# INSTRUCTIONS TO FOLLOW
Where the word "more" shows up in the entries below, please copy the whole line.

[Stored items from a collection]
=== Begin Enclosure ===

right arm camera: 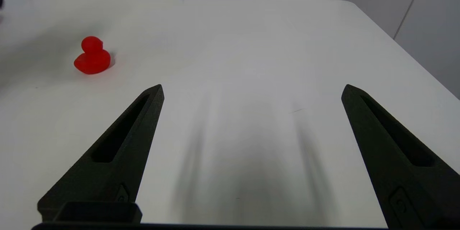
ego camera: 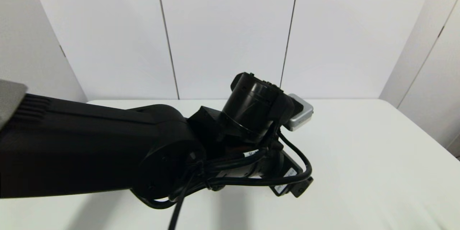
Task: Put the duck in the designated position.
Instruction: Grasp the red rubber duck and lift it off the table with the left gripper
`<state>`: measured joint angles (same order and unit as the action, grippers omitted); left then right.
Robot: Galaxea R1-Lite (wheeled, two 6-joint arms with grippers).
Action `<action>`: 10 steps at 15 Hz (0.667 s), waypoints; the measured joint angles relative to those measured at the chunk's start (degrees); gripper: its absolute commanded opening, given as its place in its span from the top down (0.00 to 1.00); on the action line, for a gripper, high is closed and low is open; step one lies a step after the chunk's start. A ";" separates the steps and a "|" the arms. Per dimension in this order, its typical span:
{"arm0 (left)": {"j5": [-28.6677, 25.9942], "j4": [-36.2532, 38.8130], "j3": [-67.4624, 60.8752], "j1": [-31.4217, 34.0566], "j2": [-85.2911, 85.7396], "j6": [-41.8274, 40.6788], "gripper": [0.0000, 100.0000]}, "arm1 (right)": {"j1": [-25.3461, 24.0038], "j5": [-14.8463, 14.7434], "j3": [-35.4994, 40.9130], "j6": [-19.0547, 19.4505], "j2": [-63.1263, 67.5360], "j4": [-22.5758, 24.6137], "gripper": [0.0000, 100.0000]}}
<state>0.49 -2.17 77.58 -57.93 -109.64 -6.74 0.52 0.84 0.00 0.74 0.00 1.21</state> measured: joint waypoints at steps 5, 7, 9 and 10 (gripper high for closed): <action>0.13 0.02 1.99 1.15 -6.12 0.71 0.00 | 0.00 0.00 0.00 0.00 0.00 -0.02 0.00; 0.06 -0.04 3.62 1.27 -8.25 0.74 0.00 | 0.00 0.00 0.00 0.02 0.00 -0.02 0.00; -0.07 -0.02 4.75 1.26 -9.95 0.79 0.00 | 0.00 0.01 0.00 0.02 0.00 -0.02 0.00; -0.11 -0.04 5.46 1.27 -10.75 0.79 0.00 | 0.00 0.00 0.00 0.02 0.00 0.00 0.00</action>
<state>0.38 -2.21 83.04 -56.66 -120.39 -5.95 0.52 0.84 0.00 0.77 0.00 1.21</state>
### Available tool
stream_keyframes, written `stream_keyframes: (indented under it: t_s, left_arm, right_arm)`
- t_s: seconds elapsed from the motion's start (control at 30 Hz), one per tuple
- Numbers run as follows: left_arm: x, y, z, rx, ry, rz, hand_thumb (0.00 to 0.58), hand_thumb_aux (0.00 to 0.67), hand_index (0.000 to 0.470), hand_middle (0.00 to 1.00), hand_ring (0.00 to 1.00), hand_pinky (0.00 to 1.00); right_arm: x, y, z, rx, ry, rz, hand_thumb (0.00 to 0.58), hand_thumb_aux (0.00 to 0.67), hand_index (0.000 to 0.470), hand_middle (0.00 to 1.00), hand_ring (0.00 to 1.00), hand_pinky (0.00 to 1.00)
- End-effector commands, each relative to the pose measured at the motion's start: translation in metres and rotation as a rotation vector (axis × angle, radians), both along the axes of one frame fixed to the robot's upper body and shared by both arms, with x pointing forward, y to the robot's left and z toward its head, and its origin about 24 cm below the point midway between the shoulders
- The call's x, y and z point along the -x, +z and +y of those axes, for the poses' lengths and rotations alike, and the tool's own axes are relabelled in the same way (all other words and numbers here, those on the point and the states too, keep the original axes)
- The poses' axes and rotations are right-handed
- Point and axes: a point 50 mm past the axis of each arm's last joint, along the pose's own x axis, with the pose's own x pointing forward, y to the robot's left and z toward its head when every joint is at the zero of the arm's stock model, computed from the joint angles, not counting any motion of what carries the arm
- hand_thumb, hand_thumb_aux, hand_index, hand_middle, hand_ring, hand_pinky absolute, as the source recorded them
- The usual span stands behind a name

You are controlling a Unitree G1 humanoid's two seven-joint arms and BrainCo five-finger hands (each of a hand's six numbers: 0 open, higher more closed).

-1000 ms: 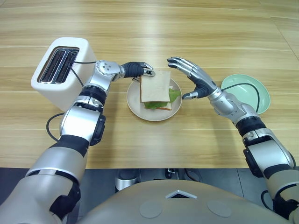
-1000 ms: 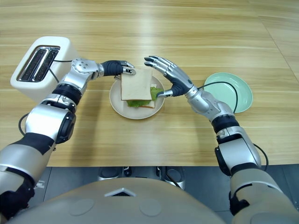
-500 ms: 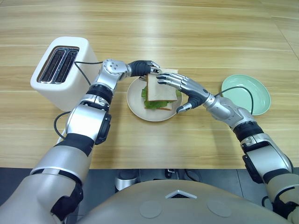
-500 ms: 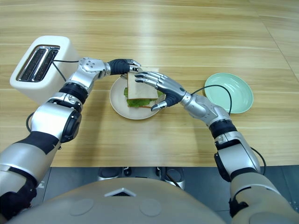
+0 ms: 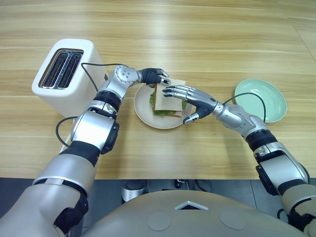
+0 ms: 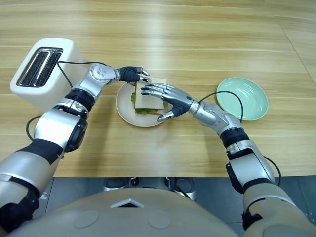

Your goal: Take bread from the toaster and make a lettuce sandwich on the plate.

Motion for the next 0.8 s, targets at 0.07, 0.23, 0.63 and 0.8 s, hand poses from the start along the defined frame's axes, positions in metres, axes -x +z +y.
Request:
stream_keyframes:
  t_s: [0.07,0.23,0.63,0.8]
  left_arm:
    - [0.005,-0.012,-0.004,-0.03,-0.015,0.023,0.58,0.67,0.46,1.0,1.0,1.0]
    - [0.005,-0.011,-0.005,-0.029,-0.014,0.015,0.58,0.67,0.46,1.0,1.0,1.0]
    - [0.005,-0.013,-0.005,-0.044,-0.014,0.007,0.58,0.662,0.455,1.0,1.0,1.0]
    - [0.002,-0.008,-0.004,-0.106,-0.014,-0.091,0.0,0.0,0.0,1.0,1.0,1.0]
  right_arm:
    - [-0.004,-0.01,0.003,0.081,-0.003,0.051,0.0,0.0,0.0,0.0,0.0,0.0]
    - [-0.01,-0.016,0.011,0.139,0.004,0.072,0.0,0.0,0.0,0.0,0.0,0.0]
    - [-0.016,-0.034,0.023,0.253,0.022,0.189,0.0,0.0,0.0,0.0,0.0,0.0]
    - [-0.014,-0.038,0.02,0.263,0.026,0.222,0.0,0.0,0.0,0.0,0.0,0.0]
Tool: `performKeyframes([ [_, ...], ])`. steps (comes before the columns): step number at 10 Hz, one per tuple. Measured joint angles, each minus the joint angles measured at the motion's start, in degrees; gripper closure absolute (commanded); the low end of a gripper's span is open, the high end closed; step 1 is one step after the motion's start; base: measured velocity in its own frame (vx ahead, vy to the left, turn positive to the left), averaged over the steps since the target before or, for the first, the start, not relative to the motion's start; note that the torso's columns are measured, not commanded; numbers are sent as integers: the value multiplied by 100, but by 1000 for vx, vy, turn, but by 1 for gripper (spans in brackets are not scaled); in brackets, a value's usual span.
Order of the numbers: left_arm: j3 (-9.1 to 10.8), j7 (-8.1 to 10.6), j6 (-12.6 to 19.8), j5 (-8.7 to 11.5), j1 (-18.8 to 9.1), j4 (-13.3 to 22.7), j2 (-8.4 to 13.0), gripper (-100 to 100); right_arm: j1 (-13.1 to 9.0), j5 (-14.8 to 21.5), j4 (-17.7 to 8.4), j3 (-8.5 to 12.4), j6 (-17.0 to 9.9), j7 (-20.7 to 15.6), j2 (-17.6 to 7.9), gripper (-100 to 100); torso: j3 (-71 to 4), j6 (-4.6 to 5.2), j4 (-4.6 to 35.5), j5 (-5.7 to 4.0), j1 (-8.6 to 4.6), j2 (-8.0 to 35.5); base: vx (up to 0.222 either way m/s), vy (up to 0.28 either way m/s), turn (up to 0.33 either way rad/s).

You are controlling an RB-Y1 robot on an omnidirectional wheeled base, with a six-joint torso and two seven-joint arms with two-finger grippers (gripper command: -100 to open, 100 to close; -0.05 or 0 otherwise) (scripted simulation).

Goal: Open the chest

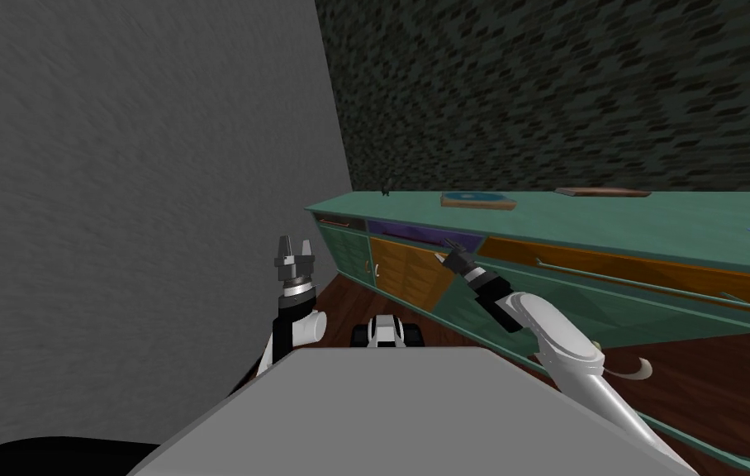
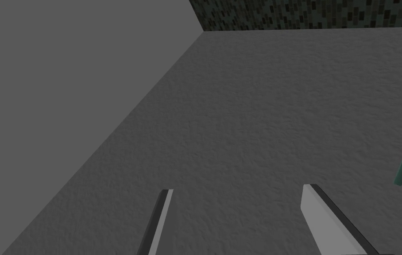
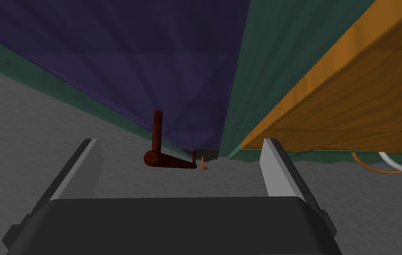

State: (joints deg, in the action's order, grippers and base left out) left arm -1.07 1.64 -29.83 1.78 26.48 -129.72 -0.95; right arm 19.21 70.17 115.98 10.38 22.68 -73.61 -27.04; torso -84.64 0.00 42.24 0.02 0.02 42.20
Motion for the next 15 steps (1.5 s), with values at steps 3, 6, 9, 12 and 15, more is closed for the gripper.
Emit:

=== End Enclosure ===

# RESPONSE TO THIS TASK
You are controlling a Unitree G1 humanoid's two seven-joint arms and BrainCo five-finger hands (each of a hand's six numbers: 0 open, higher more closed).
Motion for the next 15 steps (1.5 s), with values at steps 3, 6, 9, 12 and 15, more is closed for the gripper.

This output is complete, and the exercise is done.